About this task -> Every line in the material below that includes "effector" should be copied.

Provided information ->
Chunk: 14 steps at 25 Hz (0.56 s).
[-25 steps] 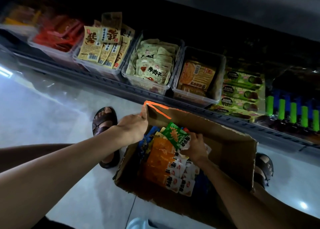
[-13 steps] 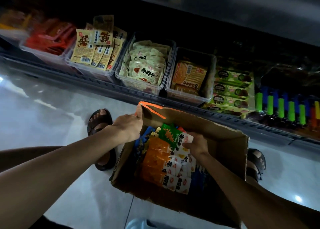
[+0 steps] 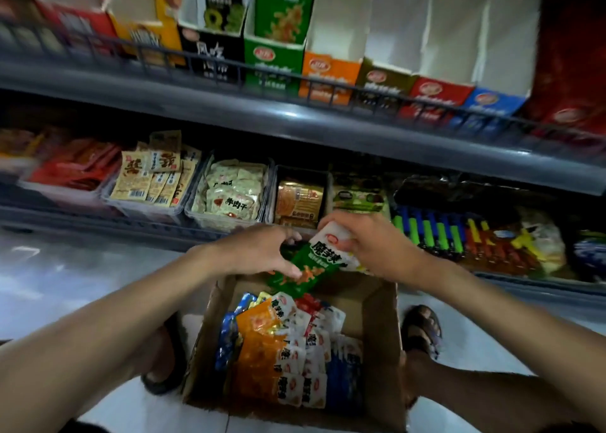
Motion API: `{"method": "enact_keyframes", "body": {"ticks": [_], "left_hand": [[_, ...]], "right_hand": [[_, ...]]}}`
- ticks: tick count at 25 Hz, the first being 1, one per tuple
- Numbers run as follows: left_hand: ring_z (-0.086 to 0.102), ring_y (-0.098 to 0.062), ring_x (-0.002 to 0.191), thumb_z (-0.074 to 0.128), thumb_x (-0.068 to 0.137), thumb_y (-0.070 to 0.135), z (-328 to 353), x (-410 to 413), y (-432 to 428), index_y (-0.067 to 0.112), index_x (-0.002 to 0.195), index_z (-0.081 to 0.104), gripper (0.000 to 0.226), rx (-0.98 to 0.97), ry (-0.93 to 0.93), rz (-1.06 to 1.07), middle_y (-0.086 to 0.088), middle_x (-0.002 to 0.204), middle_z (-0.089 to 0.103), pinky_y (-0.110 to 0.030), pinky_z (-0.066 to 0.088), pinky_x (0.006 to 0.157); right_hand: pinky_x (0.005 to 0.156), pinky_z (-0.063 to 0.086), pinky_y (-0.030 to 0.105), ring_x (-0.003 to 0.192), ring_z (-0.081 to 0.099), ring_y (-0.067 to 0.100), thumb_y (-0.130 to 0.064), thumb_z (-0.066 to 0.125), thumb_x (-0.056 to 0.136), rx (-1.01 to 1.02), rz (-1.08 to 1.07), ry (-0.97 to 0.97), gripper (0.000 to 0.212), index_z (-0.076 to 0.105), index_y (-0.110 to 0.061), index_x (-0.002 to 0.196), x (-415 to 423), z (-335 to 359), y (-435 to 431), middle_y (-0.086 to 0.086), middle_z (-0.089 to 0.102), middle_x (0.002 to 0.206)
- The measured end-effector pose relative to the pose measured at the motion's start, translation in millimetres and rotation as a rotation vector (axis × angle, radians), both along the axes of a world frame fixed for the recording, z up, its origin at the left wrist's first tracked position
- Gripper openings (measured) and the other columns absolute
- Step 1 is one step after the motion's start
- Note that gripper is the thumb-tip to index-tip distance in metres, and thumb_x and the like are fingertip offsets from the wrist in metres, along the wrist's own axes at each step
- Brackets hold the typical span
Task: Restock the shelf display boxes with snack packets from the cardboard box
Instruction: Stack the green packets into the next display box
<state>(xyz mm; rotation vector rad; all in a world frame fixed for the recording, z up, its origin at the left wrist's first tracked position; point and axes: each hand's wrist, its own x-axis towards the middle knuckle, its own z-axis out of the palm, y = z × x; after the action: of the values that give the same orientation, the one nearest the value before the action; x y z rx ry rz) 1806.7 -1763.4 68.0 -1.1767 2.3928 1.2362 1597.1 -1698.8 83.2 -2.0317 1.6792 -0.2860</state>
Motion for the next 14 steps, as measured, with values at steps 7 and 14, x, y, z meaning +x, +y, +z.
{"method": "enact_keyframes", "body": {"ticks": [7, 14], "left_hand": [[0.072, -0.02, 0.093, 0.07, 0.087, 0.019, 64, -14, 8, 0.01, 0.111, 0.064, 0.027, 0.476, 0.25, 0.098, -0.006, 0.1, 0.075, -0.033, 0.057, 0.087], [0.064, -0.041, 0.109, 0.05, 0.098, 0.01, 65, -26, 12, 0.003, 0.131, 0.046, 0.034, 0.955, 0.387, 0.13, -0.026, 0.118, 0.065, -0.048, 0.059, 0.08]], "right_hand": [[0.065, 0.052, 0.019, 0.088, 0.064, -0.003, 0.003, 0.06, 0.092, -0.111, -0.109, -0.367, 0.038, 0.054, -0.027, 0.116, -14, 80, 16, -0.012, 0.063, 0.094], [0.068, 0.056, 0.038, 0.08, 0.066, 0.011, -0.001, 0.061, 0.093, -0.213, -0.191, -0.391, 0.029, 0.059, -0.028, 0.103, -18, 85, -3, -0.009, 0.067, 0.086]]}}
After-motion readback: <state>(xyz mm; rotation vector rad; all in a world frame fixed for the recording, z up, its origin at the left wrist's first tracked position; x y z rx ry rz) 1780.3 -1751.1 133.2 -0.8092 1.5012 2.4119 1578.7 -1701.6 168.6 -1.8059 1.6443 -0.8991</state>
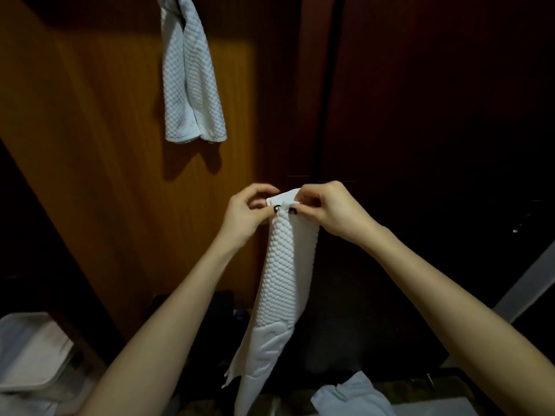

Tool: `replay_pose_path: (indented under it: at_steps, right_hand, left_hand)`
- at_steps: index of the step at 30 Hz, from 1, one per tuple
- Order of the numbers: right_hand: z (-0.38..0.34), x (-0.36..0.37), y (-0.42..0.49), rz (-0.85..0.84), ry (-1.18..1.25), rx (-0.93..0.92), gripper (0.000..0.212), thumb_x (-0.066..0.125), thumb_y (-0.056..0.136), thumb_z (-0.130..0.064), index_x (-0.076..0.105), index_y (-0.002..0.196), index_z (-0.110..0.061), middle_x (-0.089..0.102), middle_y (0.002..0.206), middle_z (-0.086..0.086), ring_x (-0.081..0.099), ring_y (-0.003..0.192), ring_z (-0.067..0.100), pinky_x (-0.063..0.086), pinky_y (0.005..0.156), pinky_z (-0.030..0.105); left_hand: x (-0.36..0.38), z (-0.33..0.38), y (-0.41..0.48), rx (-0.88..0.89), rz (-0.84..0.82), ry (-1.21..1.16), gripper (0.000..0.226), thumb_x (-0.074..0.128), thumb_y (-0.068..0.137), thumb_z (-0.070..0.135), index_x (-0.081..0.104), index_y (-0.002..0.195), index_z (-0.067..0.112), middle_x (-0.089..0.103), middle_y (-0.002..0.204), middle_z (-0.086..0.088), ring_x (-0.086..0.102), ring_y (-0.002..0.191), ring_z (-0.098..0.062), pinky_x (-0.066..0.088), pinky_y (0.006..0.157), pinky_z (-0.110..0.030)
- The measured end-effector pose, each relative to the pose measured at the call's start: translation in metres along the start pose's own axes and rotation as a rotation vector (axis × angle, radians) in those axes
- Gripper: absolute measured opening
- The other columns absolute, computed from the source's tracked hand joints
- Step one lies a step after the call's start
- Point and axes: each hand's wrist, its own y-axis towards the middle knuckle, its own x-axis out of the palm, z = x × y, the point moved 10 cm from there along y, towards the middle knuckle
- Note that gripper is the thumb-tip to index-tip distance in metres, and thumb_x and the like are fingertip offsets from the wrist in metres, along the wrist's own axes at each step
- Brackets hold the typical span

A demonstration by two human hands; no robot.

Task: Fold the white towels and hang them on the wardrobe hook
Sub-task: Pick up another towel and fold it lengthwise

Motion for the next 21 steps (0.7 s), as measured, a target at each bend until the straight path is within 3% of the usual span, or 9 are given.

Solution below ->
- The measured end-effector pose relative to the pose measured at the motion's start, translation in millimetres and rotation as a rotation vector (axis × angle, radians), both along the axes of a world frame fixed for the recording, z up, its origin at the left wrist's first tracked position
- The measured end-effector pose, each relative to the pose measured at the call's start: translation in metres along the start pose's own axes and rotation as a rotation vector (axis × angle, radians) in those axes

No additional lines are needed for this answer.